Vergès B, Giroud-Baleydier F, Olsson O, Vaillant G, Brun J M, Putelat R
Service de médecine II, CHU Dijon.
Rev Med Interne. 1989 Nov-Dec;10(6):565-9. doi: 10.1016/s0248-8663(89)80079-7.
The association between Graves' disease and autoimmune thrombocytopenic purpura is rare and yet more frequent than would be expected from a mere coincidence. The existence of an immunological disorder common to Graves' disease and autoimmune thrombocytopenic purpura and/or a direct responsibility of hyperthyroidism in the genesis of immunological disturbances resulting in autoimmune thrombocytopenic purpura are hypotheses put forward to try and explain why these two pathologies are associated.

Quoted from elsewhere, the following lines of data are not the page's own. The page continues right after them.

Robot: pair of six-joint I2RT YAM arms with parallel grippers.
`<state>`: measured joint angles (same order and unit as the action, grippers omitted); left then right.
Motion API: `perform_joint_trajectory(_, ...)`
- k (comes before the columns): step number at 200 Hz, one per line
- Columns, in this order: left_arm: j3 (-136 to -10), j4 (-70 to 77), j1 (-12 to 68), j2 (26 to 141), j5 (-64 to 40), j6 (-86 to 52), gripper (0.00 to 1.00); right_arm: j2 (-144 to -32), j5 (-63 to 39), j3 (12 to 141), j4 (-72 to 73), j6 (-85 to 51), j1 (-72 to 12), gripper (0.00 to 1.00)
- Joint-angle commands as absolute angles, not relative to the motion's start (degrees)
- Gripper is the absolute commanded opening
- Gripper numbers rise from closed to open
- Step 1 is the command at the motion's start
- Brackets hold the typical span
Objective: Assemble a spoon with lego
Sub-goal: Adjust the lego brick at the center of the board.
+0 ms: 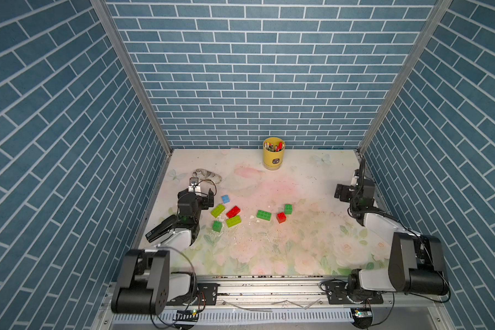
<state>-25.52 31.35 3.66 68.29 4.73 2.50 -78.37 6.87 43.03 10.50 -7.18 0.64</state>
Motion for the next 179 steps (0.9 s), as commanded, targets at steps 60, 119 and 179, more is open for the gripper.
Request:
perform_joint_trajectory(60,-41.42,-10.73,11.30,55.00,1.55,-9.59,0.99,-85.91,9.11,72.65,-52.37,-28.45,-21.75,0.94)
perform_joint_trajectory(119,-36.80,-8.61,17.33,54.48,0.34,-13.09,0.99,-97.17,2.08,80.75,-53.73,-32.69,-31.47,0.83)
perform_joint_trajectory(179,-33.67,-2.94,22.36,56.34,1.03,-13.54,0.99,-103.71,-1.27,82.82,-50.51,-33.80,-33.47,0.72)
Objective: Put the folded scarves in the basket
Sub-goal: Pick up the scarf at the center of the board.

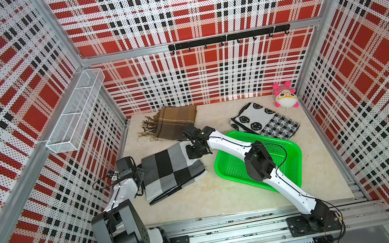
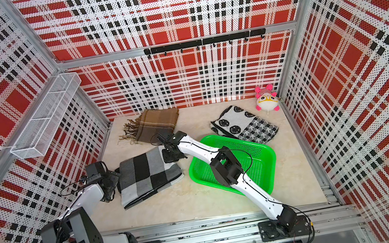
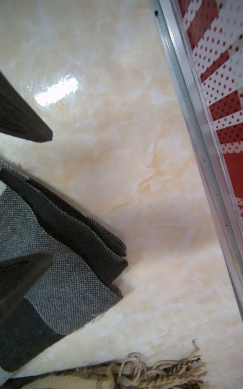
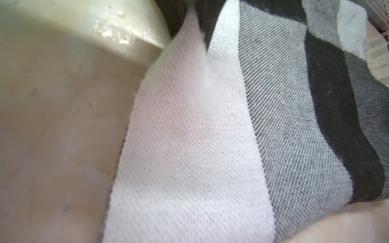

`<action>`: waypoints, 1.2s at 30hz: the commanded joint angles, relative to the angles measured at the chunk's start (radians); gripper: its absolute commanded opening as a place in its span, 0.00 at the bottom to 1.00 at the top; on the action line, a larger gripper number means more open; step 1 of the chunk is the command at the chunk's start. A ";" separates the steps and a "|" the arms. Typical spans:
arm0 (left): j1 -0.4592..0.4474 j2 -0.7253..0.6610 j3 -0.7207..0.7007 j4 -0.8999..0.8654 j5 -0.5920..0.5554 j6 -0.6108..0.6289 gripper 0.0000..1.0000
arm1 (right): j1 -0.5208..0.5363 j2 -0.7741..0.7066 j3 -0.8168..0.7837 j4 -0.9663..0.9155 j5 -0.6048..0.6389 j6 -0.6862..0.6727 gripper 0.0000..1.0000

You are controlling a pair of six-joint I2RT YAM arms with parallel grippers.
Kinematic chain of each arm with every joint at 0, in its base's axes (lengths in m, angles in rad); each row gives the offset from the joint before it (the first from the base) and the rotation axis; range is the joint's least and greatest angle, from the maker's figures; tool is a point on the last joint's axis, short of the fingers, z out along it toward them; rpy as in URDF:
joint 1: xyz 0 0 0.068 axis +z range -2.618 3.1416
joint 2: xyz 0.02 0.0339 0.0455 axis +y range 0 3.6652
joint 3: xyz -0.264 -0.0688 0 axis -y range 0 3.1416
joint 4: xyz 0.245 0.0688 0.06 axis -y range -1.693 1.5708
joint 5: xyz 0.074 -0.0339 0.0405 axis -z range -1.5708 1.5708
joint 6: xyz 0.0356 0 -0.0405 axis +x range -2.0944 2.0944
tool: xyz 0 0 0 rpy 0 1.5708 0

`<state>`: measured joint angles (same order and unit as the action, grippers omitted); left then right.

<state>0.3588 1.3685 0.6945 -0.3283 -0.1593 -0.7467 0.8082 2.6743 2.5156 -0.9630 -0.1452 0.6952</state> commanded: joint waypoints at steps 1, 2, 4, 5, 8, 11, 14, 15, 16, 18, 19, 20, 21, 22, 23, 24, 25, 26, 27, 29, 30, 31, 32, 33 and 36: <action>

We report two cases in which the antiplatelet autoimmunity developed independently of the thyroid functional disorder, making it unlikely that hyperthyroidism played a direct role in the occurrence of the immunological disorders responsible for the autoimmune thrombocytopenic purpura. The physiopathology responsible for the Graves' disease-autoimmune thrombocytopenic purpura association remains imperfectly known. The existence of an immunological pathogenetic mechanism underlying both diseases seems to be likely; it probably acts through an antigenic determinant that is common to thyroid cells and platelets.